| REQUIREMENT |
Copy each line in the data that includes the word "stayed".

(Records drawn from a dataset)
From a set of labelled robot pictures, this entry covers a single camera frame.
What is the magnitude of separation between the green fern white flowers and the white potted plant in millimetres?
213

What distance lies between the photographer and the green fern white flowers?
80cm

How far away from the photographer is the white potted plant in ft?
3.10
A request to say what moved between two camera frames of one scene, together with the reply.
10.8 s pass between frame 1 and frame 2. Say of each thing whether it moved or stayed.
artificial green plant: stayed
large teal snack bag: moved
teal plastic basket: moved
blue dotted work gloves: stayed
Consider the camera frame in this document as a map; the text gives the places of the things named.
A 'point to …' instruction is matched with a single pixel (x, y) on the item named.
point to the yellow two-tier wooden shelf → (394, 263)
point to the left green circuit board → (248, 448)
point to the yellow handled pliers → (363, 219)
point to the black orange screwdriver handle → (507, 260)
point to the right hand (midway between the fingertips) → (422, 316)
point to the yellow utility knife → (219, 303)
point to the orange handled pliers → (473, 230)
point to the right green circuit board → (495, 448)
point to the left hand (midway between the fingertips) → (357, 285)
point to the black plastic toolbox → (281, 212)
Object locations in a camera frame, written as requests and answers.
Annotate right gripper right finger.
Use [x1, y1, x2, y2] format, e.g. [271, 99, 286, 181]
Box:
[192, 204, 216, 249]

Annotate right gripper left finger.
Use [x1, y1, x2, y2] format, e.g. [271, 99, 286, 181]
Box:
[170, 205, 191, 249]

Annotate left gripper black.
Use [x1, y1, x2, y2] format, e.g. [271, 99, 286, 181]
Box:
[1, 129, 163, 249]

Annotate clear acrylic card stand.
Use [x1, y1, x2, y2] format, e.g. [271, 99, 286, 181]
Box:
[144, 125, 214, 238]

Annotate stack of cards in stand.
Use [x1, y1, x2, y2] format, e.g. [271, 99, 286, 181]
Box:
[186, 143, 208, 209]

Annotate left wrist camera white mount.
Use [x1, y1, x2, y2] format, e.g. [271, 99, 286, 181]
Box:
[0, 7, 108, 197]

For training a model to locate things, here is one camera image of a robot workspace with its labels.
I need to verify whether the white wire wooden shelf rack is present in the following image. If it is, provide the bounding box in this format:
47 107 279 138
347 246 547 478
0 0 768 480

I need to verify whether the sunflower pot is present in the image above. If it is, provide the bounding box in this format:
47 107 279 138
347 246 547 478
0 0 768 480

| TASK OUTPUT |
10.8 s pass between frame 1 and frame 2. Say of each thing whether it moved or stayed.
artificial green plant: stayed
blue dotted work gloves: stayed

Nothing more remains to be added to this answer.